Game of Thrones shares not only this hasty and overly convenient shift in the underlying pathos of its key figure, it also shares the Abrams-esque senselessness of cutting away significant plot threads. Why does Arya never use her ‘faceless’ abilities once she has dealt with Walder Frey? Why does Bran never bring any useful information back when he ‘wargs’? Did the legend of Azor Ahai come to pass, and does it matter? Why are there so many characters that have died and come back to life not as zombies?
The omission of particular story elements found in the books which did not find their way to the screen is perhaps an understandable sacrifice for the sake of budgets, actor contracts and broadcast schedules. The rushed collection of events that make up a final season which conveniently forgets half a decade’s worth of character development and lore is less easy to understand, and smacks of the uncoordinated resolutions to so many of J. J. Abrams stories.

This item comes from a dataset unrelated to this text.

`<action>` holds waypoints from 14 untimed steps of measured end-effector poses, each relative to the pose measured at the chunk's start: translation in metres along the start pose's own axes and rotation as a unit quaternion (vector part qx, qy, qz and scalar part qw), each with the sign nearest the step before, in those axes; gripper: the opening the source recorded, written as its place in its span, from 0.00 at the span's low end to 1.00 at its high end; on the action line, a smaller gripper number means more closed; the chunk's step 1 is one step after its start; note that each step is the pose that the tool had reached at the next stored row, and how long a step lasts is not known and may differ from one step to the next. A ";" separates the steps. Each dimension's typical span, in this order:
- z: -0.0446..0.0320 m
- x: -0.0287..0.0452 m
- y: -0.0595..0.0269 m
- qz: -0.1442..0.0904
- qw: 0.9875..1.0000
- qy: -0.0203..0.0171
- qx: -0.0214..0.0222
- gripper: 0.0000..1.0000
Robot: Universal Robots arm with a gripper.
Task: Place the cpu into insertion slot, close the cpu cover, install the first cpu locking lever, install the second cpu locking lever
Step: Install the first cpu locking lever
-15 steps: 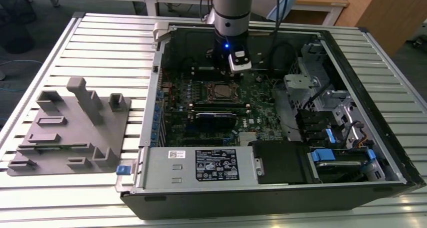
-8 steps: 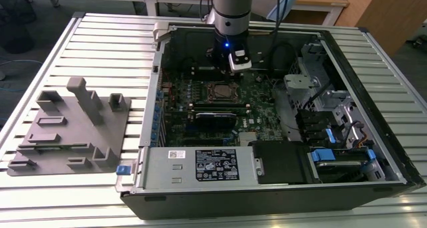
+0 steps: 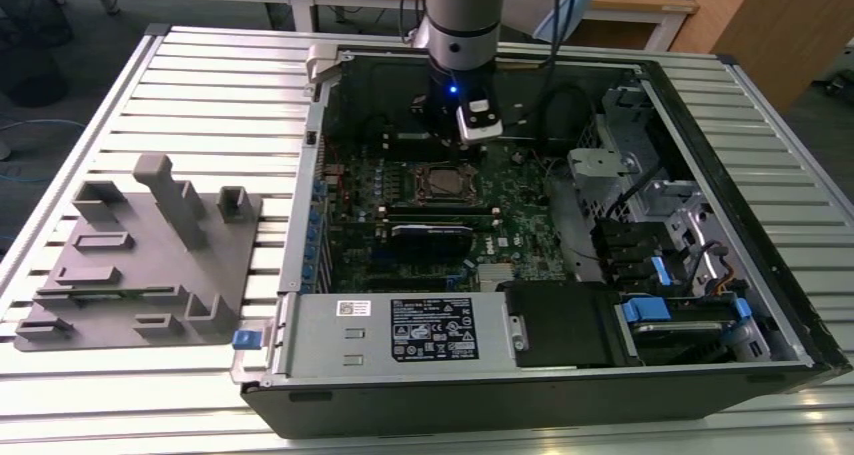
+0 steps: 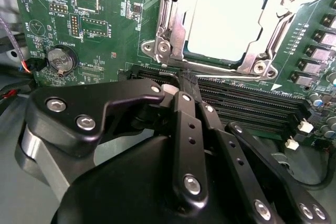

In Super 8, the final piece of the super-material needed for the creature’s ship is pulled from the boy’s room. Instead, it could have simply mattered the boy had made a connection to the creature, allowing it to telepathically know where the piece was and how to complete its ship.
For Lost, questions upon questions remained, about the ‘Others’, the ash circle, of why Richard Alpert was outside the delivery room when Locke was born, and so much of which bore no lasting relevance to the final episodes of the series or its final scene.
Felicity’s final season is a literal fever dream of indecision and a displeasing genre shift from the acclaimed character development that drove earlier seasons.
When a series or a movie has Abrams-itis a handful of the audience will get around to understanding the causes behind whatever shortcomings limited the work. Why could they only make 13 episodes for the final two seasons? Did not having the books to work from strain the development window? What cast members could they have been going to lose to other contracted work?
All of those questions are being asked by those few who will take the time, but in the end, the biggest problem Abrams-itis creates for creators and fans alike is the cobbled together, plot-above-all resolution that leaves most of the audience asking “how great could this have been” instead of talking about how great it was.